Модели, опубликованные в этом репозитории, предназначены для общей цели и доступны третьим лицам. Эти модели могут иметь предвзятость и/или любые другие нежелательные искажения.
Когда третьи стороны развертывают или предоставляют системы и/или услуги другим сторонам, используя любую из этих моделей (или используют системы на основе этих моделей) или становятся пользователями моделей, они должны отметить, что их обязанность смягчить риски, возникающие в результате их использования, и, в любом случае, соблюдать применимые правила, включая правила, касающиеся использования искусственного интеллекта.
Ни в коем случае владелец моделей (SEDIA - Государственный секретариат по цифровизации и искусственному интеллекту), ни создатель (BSC - Barcelona Supercompling Center) несет ответственность за любые результаты, возникающие в результате использования третьими лицами этих моделей.
Los Modelos publicados en este Repositorio tienen una finalidad generalista y están disposición de terceros.

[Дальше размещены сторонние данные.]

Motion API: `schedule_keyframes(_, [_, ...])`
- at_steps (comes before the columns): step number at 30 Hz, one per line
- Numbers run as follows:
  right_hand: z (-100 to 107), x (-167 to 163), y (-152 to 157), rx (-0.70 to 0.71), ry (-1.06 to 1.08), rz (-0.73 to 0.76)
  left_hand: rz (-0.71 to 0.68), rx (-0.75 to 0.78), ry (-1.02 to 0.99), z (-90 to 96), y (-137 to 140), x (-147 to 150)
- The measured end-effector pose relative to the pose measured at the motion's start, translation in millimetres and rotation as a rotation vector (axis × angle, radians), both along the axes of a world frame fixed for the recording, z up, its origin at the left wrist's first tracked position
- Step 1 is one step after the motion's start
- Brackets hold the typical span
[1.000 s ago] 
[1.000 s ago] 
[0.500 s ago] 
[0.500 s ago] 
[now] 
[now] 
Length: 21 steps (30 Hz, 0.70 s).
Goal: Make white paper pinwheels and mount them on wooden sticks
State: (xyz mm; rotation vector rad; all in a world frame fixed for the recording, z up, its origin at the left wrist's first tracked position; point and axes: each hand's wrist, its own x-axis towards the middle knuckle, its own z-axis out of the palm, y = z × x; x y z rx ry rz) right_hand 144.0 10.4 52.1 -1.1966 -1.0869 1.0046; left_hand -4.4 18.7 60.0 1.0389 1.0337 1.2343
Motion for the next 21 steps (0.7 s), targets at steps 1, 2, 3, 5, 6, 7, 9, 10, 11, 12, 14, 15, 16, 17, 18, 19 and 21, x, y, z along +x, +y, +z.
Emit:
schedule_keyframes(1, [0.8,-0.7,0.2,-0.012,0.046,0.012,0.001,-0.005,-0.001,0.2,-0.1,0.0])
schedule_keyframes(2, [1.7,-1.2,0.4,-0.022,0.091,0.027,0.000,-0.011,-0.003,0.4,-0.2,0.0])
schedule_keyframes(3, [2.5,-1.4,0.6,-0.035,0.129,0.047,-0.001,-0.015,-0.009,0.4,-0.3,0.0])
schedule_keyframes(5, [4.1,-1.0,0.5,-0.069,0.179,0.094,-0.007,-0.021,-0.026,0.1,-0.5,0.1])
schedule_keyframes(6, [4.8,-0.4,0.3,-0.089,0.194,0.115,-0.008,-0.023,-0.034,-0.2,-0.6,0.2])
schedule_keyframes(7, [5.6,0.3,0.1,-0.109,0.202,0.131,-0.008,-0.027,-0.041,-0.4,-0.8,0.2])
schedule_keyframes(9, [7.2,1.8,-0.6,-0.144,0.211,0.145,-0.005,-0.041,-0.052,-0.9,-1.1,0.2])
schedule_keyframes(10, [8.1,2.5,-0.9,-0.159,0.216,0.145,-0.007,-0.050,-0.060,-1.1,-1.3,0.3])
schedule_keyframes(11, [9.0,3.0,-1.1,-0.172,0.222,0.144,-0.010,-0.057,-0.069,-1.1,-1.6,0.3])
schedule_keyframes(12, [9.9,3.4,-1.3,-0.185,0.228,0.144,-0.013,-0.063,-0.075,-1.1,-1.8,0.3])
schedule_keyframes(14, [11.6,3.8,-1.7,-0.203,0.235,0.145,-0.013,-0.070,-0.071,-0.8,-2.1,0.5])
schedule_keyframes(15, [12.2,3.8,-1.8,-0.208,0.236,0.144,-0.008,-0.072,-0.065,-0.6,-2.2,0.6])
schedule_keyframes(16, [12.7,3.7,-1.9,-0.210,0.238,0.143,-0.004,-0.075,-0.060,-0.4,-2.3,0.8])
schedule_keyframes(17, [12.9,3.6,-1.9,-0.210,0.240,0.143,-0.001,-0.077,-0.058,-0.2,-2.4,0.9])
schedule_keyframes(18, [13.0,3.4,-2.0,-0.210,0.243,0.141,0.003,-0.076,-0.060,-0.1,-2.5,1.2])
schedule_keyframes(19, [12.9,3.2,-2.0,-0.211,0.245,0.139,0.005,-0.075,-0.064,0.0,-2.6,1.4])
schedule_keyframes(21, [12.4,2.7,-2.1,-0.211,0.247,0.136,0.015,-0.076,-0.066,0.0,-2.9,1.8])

ESTOS MODELOS PUEDEN TENER SESGOS Y/U OTRO TIPO DE DISTORSIONES Indesebula.
Cuando terceros desplieguen o proporcionen sistemas y/o servicios a otras parts usando alguno de estos modelos (o utilizando sistemas basados en estos modelos) o se conviertan en usuarios de los modelos, debene en uenta uenta use es ressmierdos desuarios de los modelos, debener en re que yes suesabilados mitegarios de los modelos, debene en envese uenta uentos uersabilad USO Y, EN TODO CASO, CUMPLIR CON LA NORMATIVA ОПРЕДЕЛЕНО, Incluyendo La Normativa en Materia de Uso de Inteligencia Artificial.
En ningún caso el Protietario de los modelos (Sedia - Secretaría de estado degiginalización e Inteligencia Artificial) Ni El Creador (BSC - Barcelona Supercomputing Center) Serán Reclosalados Derivados del Uso Que Que Hagan Terceros de Estos Modelos Modelos.